The cigarette-holder man laughs a laugh without a trace of amusement in it.
‘How stupid people are,’ he sighs. ‘They simply
will
not understand.’
Olja screams plangently, and hides her face in her hands.
Delco makes a movement to get to his feet, but slumps down again despairingly. He is facing the inevitable. The boy seems to make himself smaller, pressing in between his terrified parents. Wide-eyed he stares at these terrible guests who have appeared so suddenly from the night.
The stillness of death reigns in the humble room.
The cigarette-holder man strums dreamily on the guitar.
Suddenly he throws it from him. Strings jangle and snap. He laughs noisily.
Two shots crash out almost together.
Olja slides down from the bed. Her hands are still pressed to her face. Delco lifts himself half up, then falls sideways across the bed clutching at the pillow. His body jerks and is still.

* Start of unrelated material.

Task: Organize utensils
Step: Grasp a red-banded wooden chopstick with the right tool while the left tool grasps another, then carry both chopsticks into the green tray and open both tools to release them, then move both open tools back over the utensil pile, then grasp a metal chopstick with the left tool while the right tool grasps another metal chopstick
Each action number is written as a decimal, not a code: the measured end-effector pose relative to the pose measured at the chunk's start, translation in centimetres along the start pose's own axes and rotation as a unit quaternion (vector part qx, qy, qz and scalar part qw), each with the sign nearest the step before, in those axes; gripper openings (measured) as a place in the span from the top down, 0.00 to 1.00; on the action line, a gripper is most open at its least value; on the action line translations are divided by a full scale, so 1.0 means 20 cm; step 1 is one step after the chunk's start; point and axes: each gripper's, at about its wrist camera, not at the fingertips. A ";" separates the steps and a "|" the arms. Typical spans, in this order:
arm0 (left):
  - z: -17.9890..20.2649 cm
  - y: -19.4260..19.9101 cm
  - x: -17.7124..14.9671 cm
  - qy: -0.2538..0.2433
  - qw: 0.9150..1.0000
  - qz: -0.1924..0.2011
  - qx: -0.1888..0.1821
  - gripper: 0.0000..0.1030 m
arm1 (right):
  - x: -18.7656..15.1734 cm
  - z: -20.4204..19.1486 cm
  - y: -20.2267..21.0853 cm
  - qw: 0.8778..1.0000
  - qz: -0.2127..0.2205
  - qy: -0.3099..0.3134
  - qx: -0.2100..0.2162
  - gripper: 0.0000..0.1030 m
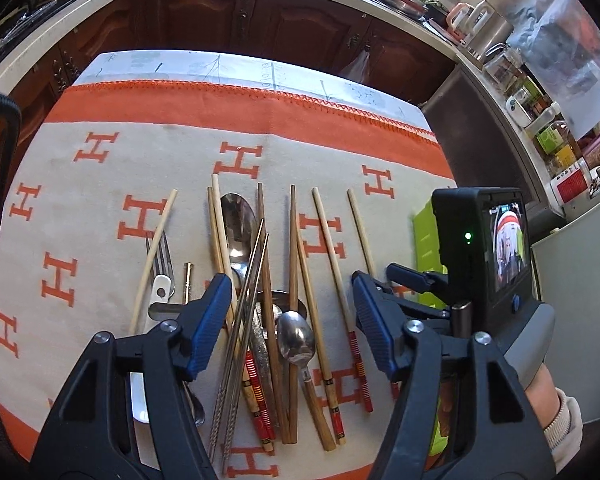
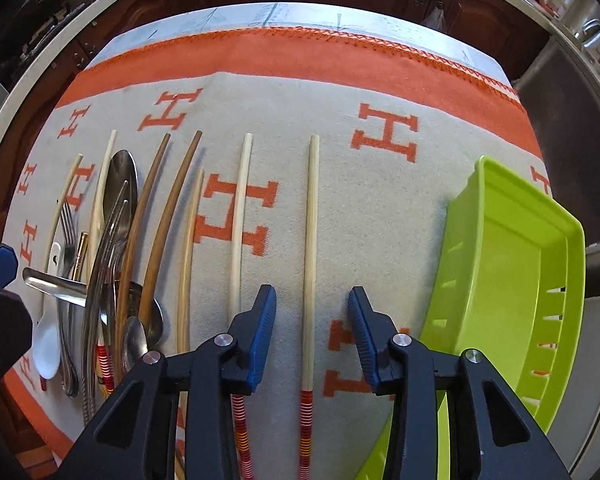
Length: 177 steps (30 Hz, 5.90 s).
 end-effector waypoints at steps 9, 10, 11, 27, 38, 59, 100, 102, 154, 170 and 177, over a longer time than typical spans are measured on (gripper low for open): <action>0.00 -0.04 -0.01 0.014 0.999 -0.029 -0.009 0.42 | -0.01 0.07 0.00 0.998 -0.009 -0.030 0.046 0.94; 0.01 -0.04 -0.01 0.009 0.999 -0.029 -0.008 0.45 | -0.03 0.09 0.05 0.998 -0.006 -0.038 0.053 0.94; 0.02 -0.04 -0.01 0.006 0.999 -0.030 -0.008 0.46 | -0.04 0.11 0.06 0.997 -0.002 -0.049 0.062 0.94; 0.29 -0.31 -0.07 -0.041 0.994 -0.103 0.008 0.65 | -0.38 0.60 0.73 0.976 0.091 -0.169 0.101 0.95; 0.37 -0.49 -0.13 -0.037 0.990 -0.131 0.029 0.69 | -0.56 0.82 0.60 0.979 0.064 -0.186 0.050 0.89; 0.46 -0.35 -0.16 -0.067 0.991 -0.113 0.019 0.97 | -0.72 0.80 0.71 0.967 0.107 -0.221 0.073 0.63; 0.43 0.35 -0.26 -0.140 0.990 0.020 0.005 0.53 | -0.95 0.53 1.08 0.965 0.159 -0.194 0.075 0.47; 0.34 0.40 -0.26 -0.133 0.990 0.030 0.021 0.53 | -0.94 0.47 1.10 0.967 0.161 -0.180 0.076 0.47; -0.39 -0.11 -0.38 -0.050 0.996 -0.054 -0.041 0.75 | -0.46 -0.34 0.44 0.976 0.082 -0.096 0.179 0.67; -0.29 -0.19 -0.38 -0.097 0.994 -0.044 -0.013 0.80 | -0.49 -0.32 0.45 0.974 0.087 -0.100 0.182 0.67; -0.29 -0.23 -0.38 -0.099 0.994 -0.048 -0.011 0.96 | -0.49 -0.30 0.45 0.974 0.087 -0.107 0.182 0.67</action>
Point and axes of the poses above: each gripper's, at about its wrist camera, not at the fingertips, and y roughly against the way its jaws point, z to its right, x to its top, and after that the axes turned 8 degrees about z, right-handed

Immediately after the shots there is a strange quiet in the room. The two executioners remain sitting stiffly on the table for several minutes.
A long, piercing bird call comes from the unit.
Porta answers with the call of a raven. This tells them that we are all right.
‘Why didn’t you call them up here?’ I ask in a whisper.
‘Njet, the Old Man’d ruin the last act, and I don’t think our good German God would like that,’ Porta laughs ominously.
‘Shall we go in?’ I ask.
‘No, no. Let them enjoy themselves a little longer.
The pair of shits!
’
The two executioners are still sitting on the bed watching the little boy. He strokes his father’s hair lovingly.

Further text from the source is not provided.